We study optimal learning-rate selection in two-layer and three-layer linear neural networks trained to learn linear target functions. In particular, we derive the exact closed-form expressions for the gradients and test loss after one and two steps of gradient descent, enabling a precise characterization of early training dynamics. We characterize how learning rates should scale under the gradient approximation in the first two steps, and prove that performing updates with this approximation yields a tractable surrogate loss with a tight, small approximation error. This formulation enables the theoretical analysis of layer-wise learning rates and reveals a distinct early-training regime: test loss can be minimized by unequal learning rates at the initial step, while equal learning rates become optimal in subsequent steps. Our numerical experiments validate the theory and demonstrate the importance of balancing layer-wise learning rates early during training. The code is available at: https://github.com/TDCSZ327/Layer-Balancing.

Editorial analysis

A structured set of objections, weighed in public.

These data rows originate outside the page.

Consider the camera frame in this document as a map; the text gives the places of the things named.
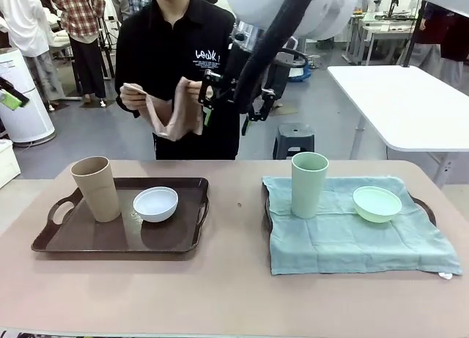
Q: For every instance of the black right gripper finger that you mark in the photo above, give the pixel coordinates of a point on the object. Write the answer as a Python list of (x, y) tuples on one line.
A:
[(269, 98), (202, 94)]

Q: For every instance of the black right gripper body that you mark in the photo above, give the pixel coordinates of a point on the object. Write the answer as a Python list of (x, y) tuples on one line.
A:
[(236, 66)]

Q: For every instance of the beige cloth mat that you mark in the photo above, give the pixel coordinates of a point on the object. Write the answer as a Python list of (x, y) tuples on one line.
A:
[(179, 114)]

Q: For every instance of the light green tall cup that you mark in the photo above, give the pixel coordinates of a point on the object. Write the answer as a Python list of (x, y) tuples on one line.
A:
[(309, 191)]

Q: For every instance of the light green bowl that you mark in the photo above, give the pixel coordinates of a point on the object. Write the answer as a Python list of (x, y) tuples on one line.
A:
[(377, 206)]

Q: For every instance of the teal cloth mat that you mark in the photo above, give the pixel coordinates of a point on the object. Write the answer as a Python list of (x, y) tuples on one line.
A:
[(348, 235)]

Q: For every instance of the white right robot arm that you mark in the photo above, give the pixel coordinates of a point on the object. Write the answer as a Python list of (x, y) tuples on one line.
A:
[(318, 11)]

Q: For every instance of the person's right forearm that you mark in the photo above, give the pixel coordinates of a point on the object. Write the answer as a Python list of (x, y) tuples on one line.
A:
[(128, 112)]

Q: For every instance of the dark brown serving tray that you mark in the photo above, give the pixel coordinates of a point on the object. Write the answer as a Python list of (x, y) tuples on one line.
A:
[(110, 235), (429, 210)]

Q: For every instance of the person's left hand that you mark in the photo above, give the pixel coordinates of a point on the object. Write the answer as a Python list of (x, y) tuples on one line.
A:
[(192, 87)]

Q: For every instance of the person's right hand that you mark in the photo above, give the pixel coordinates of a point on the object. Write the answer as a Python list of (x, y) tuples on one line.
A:
[(132, 98)]

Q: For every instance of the white blue floor machine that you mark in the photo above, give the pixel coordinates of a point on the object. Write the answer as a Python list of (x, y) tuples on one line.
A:
[(297, 65)]

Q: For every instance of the grey plastic stool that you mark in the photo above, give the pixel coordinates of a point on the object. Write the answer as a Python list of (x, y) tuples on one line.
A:
[(293, 140)]

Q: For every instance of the person in black shirt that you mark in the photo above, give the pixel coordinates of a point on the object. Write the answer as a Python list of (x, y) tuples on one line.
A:
[(168, 41)]

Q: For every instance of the person in white shirt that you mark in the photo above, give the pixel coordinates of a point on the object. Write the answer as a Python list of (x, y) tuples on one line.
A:
[(22, 22)]

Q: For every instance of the white box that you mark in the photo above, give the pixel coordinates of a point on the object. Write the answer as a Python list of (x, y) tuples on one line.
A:
[(7, 164)]

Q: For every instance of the person in plaid shirt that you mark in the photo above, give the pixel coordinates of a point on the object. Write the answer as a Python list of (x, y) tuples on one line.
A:
[(77, 11)]

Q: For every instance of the white bowl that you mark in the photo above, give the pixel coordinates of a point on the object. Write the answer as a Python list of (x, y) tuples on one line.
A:
[(155, 206)]

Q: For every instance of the tan tall cup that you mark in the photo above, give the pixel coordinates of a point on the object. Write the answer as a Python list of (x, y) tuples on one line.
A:
[(97, 191)]

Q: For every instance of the white side table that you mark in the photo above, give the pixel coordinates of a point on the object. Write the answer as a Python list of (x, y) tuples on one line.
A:
[(403, 103)]

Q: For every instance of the black stand pole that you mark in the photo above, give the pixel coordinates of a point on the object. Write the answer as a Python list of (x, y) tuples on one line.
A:
[(414, 33)]

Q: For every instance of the person in dark red clothes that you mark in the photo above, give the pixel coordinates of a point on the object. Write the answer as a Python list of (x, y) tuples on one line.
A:
[(450, 33)]

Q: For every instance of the white cylindrical pedestal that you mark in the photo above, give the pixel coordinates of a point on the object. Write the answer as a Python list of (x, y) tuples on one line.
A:
[(25, 121)]

Desk editor's note, referee report, simulated authors' rebuttal, and a circularity audit. Tearing a paper down is the easy half of reading it; the pith above is the substance, this is the friction.

Desk Editor's Note private letter to a colleague

Exact closed forms for the first two GD steps are the real contribution; the optimality claim for unequal rates rests on an approximation whose effect on the argmin is not bounded.

read the letter

The paper works out closed-form expressions for the gradients and test loss after exactly one and two steps of gradient descent on two- and three-layer linear networks with linear targets. Those expressions are new and let them track layer-wise behavior without the usual infinite-width or mean-field assumptions.

They then introduce a gradient approximation to build a surrogate loss, prove the approximation error is small, and use the surrogate to conclude that unequal layer learning rates minimize the loss at step one while equal rates are optimal afterward. The numerical checks line up with the formulas.

The gap is that a small pointwise error in the surrogate does not automatically mean the location of its minimum over the learning-rate vector stays the same. No Lipschitz or sensitivity bound is given to control how the argmin can move, so the central optimality statement is not yet fully supported by the error analysis.

Everything is restricted to linear networks, linear targets, and the first two steps. That keeps the math tractable but limits how far the practical advice travels.

The work is for theorists who want exact early-training calculations in the simplest non-trivial setting. The derivations are explicit and the code is public, so it is worth sending to referees even though the approximation step needs tighter justification.

Referee Report

2 major / 0 minor

Summary. The paper derives exact closed-form expressions for gradients and test loss after one and two steps of gradient descent in two- and three-layer linear neural networks learning linear targets. It characterizes optimal layer-wise learning-rate scaling under a gradient approximation for the first two steps, proves that updates with this approximation yield a tractable surrogate loss with tight small approximation error, and shows that unequal learning rates minimize test loss at the initial step while equal rates become optimal subsequently. Numerical experiments validate the theory; code is provided.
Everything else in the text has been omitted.